Breviary notes

On my very shelves, up here in the High Doganate, there remain various souvenirs from my Anglican days. These include modern classics, such as Lancelot Andrewes his Preces Privatae, Richard Hooker, John Donne, Jeremy Taylor, Laurence Sterne his Sermons (often as entertaining as Tristram Shandy), together with more recent, “breaking news” stuff — the Tracts for the Times and many excellent authors still in print: T. S. Eliot and C. S. Lewis for instance, or recently in print, such as Austin Farrer, and Eric Mascall. All of these gentlemen Catholic by spirit and inclination, and reverting by habit to Catholic precedent.

On the desert island of Anglicanism, I was never left with nothing to read.

My favourite prayerbook for years was the Andrewes — once edited and translated by John Henry Newman in his Anglican phase. The book is in Hebrew, Greek, Latin, and possibly some other languages, and on a weird level might be compared to The Cantos of Ezra Pound — an intensely poetic collocation of tongues, though these “Private Prayers” were never meant for publication. But unmistakably Christian.

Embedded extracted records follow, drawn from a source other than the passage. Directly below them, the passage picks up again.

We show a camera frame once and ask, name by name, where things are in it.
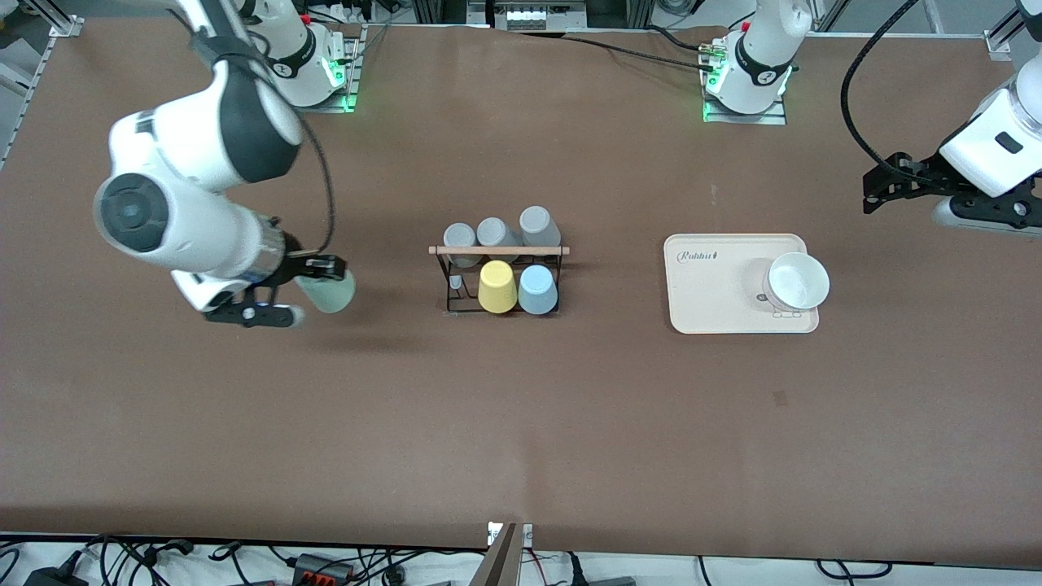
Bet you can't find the brown stand post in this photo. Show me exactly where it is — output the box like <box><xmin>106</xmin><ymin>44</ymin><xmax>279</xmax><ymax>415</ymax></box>
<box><xmin>471</xmin><ymin>522</ymin><xmax>522</xmax><ymax>586</ymax></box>

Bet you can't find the white bowl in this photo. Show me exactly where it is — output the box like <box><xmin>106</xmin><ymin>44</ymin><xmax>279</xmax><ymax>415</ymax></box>
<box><xmin>763</xmin><ymin>251</ymin><xmax>831</xmax><ymax>313</ymax></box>

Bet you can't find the light blue cup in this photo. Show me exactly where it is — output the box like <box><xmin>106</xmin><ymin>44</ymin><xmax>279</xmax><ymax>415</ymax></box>
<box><xmin>518</xmin><ymin>265</ymin><xmax>559</xmax><ymax>316</ymax></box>

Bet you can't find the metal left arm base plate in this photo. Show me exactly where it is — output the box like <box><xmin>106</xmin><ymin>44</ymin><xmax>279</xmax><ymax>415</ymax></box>
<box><xmin>703</xmin><ymin>96</ymin><xmax>788</xmax><ymax>126</ymax></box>

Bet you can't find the pale green cup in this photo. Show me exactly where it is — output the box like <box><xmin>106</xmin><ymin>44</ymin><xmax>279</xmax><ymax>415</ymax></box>
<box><xmin>296</xmin><ymin>270</ymin><xmax>357</xmax><ymax>316</ymax></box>

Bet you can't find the thick black cable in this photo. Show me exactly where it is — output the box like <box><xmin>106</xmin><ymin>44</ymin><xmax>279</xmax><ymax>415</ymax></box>
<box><xmin>647</xmin><ymin>24</ymin><xmax>706</xmax><ymax>52</ymax></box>

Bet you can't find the beige plastic tray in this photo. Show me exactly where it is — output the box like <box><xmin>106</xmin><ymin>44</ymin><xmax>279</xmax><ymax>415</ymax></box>
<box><xmin>663</xmin><ymin>234</ymin><xmax>820</xmax><ymax>335</ymax></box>

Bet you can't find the yellow cup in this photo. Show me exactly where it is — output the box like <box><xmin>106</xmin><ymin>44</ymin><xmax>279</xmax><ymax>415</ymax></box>
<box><xmin>479</xmin><ymin>260</ymin><xmax>520</xmax><ymax>315</ymax></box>

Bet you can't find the black plug adapter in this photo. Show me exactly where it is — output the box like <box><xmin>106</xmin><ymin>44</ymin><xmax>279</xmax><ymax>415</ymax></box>
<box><xmin>24</xmin><ymin>566</ymin><xmax>89</xmax><ymax>586</ymax></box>

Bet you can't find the white power strip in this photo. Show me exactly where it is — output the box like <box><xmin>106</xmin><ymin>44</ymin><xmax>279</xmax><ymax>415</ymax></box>
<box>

And I have yet to mention Cranmer and the liturgical tradition through the Book of Common Prayer (itself largely a distillation of Sarum), and the Authorized Version (which shares much common history with our Douay). It is a tradition the more vexing because it is so good. Like the piece I wrote yesterday in the Catholic Thing (here), I merely mention these things to suggest the size.

To appreciate the words that held the Anglican Church together, so that when they were withdrawn that church fell apart, would require great leisure. For our English-speaking world since Shakespeare, they have provided the principal cultural glue. Not only through Anglican but through Methodist and other church services, they transmitted Christianity through twenty generations. Memorable phrasing guides the mind, for the worse, but also incomparably for the better.

The whole of English literature, in its breadth and insularity, is compact with this Anglican “vision” of Our Lord, so that most of it will be lost on the reader without knowledge of that Anglican KJV and BCP. Behind this, Shakespeare himself, Chaucer and his predecessors, going back to Anglo-Saxons, are riddled with Biblical allusions, and the signs and symbols of religious devotion.

All of this is lost on the contemporary university reader, for the entire field of the humanities has been defoliated — defiled and stripped bare — by the poison of “political correctness.”

One book omitted from my lists is most remarkable. It sank unnoticed soon after publication, in both its British and American incarnations, yet I think it contains an earnest of the liturgical future within the Catholic Church — back into which (I think) all the protestant traditions are gradually folding. This is the Anglican Breviary of 1955.

The project, a development of Catholic tendencies within Anglicans themselves, was to make an English version of the entire Roman Breviary, in the language inherited from the Book of Common Prayer. While little compromises were inserted, to stay in theological touch with Canterbury, and these need correcting, this Breviary is overwhelmingly consonant with the practice of “the General Usages of the Western Church,” and provides a gloriously unabbreviated recension of the entire Divine Office for all the hours of prayer through every day of the year.

It arrived out of season, on the cusp of the degraded Alternative Service Book and the larger Anglican project of liturgical self-immolation, which anticipated ours in “the Spirit of Vatican II.” Years have now passed since I was making it a hobby to retrieve the beautifully-printed masterpieces of both Roman and English traditions, from rubbish tips behind desecrated churches, and redistributing them among friends who could still use them.

But circumstances have changed. Unbeknown to many modernist diehards, the Church is recovering — in places they never visit. That part of the Church which survived the poisonings is growing back. The Latin Mass is recovering, and through Pope Benedict’s Anglicanorum Coetibus, the English Mass has a chance of recovering, too. We have the materials, and by the grace of God, we are also finding the will.